* _Directions_
The records below hold pictures; please leave those out and retype the rest exactly.

* _Data listing_
⁂

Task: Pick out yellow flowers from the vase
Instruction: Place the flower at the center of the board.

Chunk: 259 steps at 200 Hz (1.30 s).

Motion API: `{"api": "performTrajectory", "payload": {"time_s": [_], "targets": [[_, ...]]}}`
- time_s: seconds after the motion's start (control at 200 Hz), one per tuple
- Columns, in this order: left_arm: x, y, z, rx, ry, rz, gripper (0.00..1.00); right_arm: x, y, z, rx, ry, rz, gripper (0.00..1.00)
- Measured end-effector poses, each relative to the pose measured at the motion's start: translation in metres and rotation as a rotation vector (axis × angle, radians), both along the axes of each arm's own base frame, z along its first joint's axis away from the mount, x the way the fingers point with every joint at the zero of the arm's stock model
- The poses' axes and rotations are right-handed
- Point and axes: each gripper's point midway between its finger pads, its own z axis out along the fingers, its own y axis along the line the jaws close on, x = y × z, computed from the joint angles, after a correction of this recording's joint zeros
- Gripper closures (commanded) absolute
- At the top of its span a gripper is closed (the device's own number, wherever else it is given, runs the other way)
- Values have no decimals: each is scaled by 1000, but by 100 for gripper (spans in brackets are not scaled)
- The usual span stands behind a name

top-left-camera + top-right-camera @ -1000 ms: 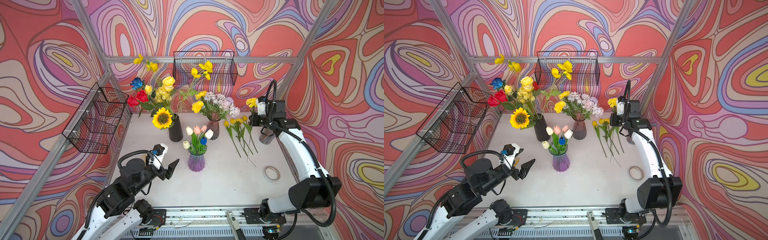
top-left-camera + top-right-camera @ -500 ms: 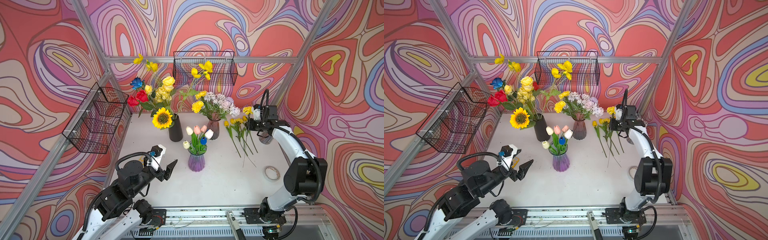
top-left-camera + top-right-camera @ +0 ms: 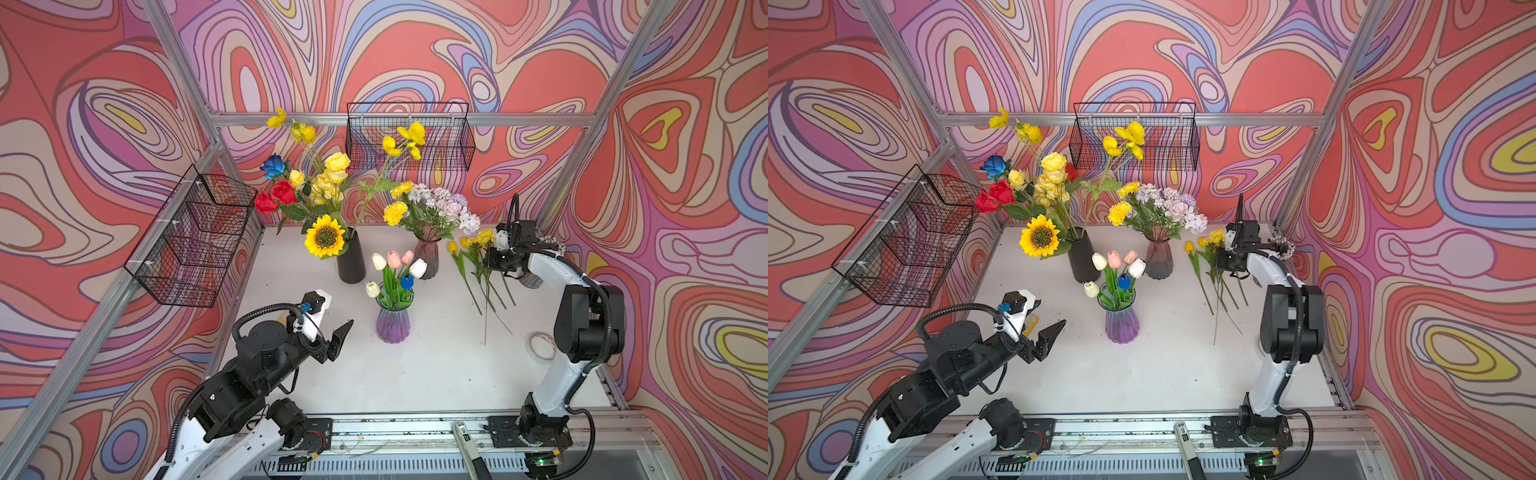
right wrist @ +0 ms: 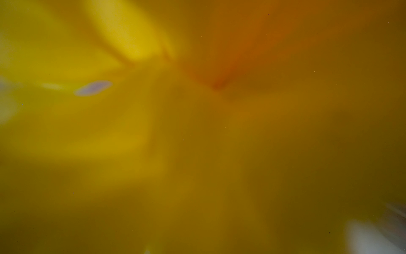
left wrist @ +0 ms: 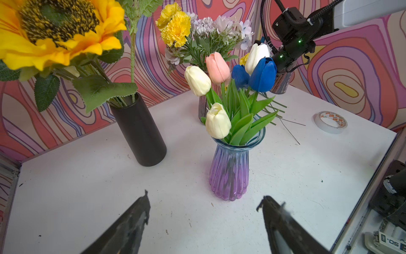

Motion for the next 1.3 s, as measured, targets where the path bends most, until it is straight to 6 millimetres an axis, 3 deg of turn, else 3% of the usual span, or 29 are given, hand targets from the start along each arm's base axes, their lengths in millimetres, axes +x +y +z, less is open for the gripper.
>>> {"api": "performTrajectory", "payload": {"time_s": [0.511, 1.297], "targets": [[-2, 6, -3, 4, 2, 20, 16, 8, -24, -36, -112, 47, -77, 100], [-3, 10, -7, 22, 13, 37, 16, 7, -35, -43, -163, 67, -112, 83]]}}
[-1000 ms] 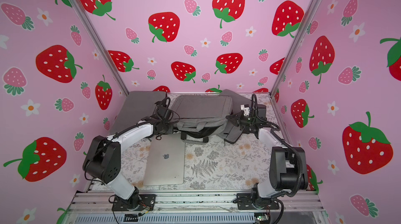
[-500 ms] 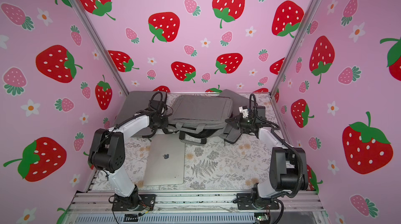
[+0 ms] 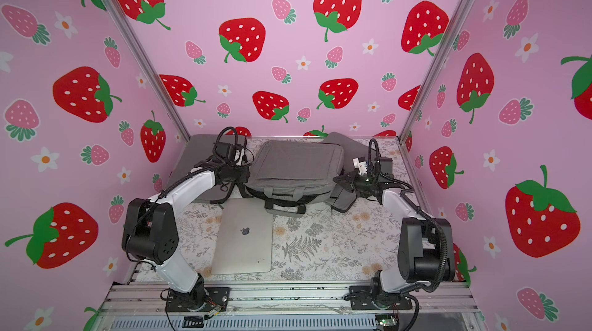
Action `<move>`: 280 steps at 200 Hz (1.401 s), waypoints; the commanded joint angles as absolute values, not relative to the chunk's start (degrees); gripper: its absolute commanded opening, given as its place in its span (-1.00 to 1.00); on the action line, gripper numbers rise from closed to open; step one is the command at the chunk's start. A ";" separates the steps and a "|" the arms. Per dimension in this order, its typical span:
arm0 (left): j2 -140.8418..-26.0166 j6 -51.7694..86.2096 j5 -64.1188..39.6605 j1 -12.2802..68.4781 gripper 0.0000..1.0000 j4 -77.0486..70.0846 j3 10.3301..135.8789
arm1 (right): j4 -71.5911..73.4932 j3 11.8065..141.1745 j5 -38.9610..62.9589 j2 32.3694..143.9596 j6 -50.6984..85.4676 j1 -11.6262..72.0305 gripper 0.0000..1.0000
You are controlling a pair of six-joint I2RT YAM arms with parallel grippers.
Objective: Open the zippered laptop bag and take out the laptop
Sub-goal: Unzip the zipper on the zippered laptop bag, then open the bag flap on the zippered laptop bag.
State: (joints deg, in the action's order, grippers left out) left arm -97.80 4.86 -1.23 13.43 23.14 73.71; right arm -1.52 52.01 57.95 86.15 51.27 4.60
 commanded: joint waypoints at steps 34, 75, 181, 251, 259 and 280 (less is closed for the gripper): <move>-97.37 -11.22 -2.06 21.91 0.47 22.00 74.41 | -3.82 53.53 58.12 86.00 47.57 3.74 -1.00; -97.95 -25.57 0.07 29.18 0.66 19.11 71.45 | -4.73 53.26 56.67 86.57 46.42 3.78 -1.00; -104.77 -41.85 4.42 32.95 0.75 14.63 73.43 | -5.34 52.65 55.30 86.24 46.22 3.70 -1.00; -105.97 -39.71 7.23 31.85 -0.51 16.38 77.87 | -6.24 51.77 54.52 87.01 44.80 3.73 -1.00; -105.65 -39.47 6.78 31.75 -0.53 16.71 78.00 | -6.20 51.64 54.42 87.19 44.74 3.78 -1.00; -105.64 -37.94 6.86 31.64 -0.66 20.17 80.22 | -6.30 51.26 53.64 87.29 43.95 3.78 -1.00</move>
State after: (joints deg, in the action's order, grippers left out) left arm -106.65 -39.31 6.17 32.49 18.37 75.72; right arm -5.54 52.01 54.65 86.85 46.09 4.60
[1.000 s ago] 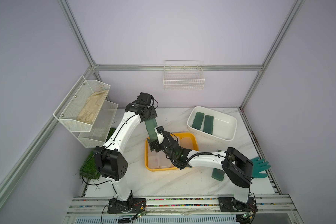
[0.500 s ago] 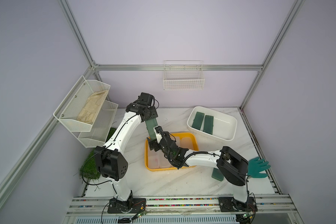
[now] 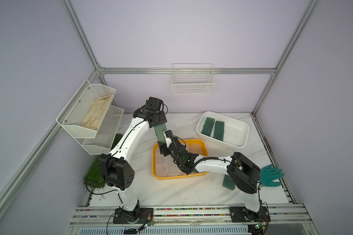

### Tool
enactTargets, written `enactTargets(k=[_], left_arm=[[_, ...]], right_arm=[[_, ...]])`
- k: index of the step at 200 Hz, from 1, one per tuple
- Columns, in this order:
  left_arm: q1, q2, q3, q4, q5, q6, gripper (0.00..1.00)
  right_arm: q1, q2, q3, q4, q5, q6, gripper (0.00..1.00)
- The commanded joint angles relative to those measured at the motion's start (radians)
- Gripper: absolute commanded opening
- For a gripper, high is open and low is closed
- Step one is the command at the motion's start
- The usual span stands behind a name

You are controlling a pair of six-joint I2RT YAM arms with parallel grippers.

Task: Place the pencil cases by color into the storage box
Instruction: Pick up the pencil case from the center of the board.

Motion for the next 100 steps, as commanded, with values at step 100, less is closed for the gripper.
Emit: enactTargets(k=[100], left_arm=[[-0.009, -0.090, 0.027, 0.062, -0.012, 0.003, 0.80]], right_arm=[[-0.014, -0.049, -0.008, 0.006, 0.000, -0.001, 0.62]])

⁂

* _Response area_
Task: Pick out yellow flowers from the vase
Instruction: Place the flower at the center of the board.

Chunk: 259 steps at 200 Hz (1.30 s).

Motion API: `{"api": "performTrajectory", "payload": {"time_s": [_], "targets": [[_, ...]]}}`
- time_s: seconds after the motion's start (control at 200 Hz), one per tuple
- Columns, in this order: left_arm: x, y, z, rx, ry, rz, gripper (0.00..1.00); right_arm: x, y, z, rx, ry, rz, gripper (0.00..1.00)
- Measured end-effector poses, each relative to the pose measured at the motion's start: translation in metres and rotation as a rotation vector (axis × angle, radians), both along the axes of each arm's own base frame, z along its first joint's axis away from the mount, x the way the fingers point with every joint at the zero of the arm's stock model
- The poses' axes and rotations are right-handed
- Point and axes: each gripper's point midway between its finger pads, its own z axis out along the fingers, its own y axis along the line the jaws close on, x = y × z, computed from the joint angles, after a correction of this recording's joint zeros
- Gripper closures (commanded) absolute
- At the top of its span a gripper is closed (the device's own number, wherever else it is given, runs the other way)
- Values have no decimals: each is scaled by 1000, but by 100 for gripper (spans in brackets are not scaled)
- The usual span stands behind a name

top-left-camera + top-right-camera @ -1000 ms: 
top-left-camera + top-right-camera @ -500 ms: 
top-left-camera + top-right-camera @ +0 ms: 
right wrist @ +0 ms: 
left wrist @ +0 ms: 

Motion for the next 1.3 s, as measured, targets where the path bends most, until it is straight to 6 millimetres an axis, 3 deg of turn, else 3% of the usual span, or 29 are given, hand targets from the start along each arm's base axes, their lengths in millimetres, axes +x +y +z, less is open for the gripper.
>>> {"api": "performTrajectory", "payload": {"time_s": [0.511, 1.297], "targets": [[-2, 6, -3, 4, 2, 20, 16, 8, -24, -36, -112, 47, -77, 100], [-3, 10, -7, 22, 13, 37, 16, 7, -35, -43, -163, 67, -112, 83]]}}
[-1000 ms] 
[-500 ms] 
[+0 ms] 
Action `<move>`: 280 steps at 200 Hz (1.401 s), waypoints; the commanded joint angles as absolute values, not relative to the chunk's start (degrees); gripper: its absolute commanded opening, given as its place in its span (-1.00 to 1.00); on the action line, gripper numbers rise from closed to open; step one is the command at the chunk's start. A ";" separates the steps and a "|" the arms. Per dimension in this order, its typical span:
arm0 (left): j2 -140.8418..-26.0166 j6 -51.7694..86.2096 j5 -64.1188..39.6605 j1 -12.2802..68.4781 gripper 0.0000..1.0000 j4 -77.0486..70.0846 j3 10.3301..135.8789
arm1 (right): j4 -71.5911..73.4932 j3 11.8065..141.1745 j5 -38.9610..62.9589 j2 32.3694..143.9596 j6 -50.6984..85.4676 j1 -11.6262..72.0305 gripper 0.0000..1.0000
You are controlling a pair of six-joint I2RT YAM arms with parallel grippers.
Objective: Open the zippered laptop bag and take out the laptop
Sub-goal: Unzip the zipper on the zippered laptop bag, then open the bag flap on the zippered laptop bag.
State: (joints deg, in the action's order, grippers left out) left arm -97.80 4.86 -1.23 13.43 23.14 73.71; right arm -1.52 52.01 57.95 86.15 51.27 4.60
 commanded: joint waypoints at steps 34, 75, 181, 251, 259 and 280 (less is closed for the gripper): <move>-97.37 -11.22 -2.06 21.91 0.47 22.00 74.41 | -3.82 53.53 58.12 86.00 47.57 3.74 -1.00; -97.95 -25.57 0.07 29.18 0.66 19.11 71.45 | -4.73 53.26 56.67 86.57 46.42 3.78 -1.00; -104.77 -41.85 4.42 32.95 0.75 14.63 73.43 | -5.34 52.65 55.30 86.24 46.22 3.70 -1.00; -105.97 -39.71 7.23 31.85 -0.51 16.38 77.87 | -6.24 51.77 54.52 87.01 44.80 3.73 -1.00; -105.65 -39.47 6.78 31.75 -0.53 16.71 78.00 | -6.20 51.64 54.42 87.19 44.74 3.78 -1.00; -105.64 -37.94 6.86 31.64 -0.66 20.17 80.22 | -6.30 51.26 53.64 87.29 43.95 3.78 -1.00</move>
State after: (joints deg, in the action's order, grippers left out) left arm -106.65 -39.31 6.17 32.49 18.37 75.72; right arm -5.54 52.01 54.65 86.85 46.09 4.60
[1.000 s ago] 
[0.500 s ago] 
[now] 

### Tool
enactTargets, written `enactTargets(k=[_], left_arm=[[_, ...]], right_arm=[[_, ...]])`
- k: index of the step at 200 Hz, from 1, one per tuple
- Columns, in this order:
  left_arm: q1, q2, q3, q4, q5, q6, gripper (0.00..1.00)
  right_arm: q1, q2, q3, q4, q5, q6, gripper (0.00..1.00)
- The commanded joint angles relative to those measured at the motion's start (radians)
- Gripper: absolute commanded opening
- For a gripper, high is open and low is closed
- Step one is the command at the motion's start
- The usual span stands behind a name

You are controlling a pair of six-joint I2RT YAM arms with parallel grippers.

Task: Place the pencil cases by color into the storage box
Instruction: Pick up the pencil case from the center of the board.

Motion for the next 100 steps, as commanded, with values at step 100, less is closed for the gripper.
Emit: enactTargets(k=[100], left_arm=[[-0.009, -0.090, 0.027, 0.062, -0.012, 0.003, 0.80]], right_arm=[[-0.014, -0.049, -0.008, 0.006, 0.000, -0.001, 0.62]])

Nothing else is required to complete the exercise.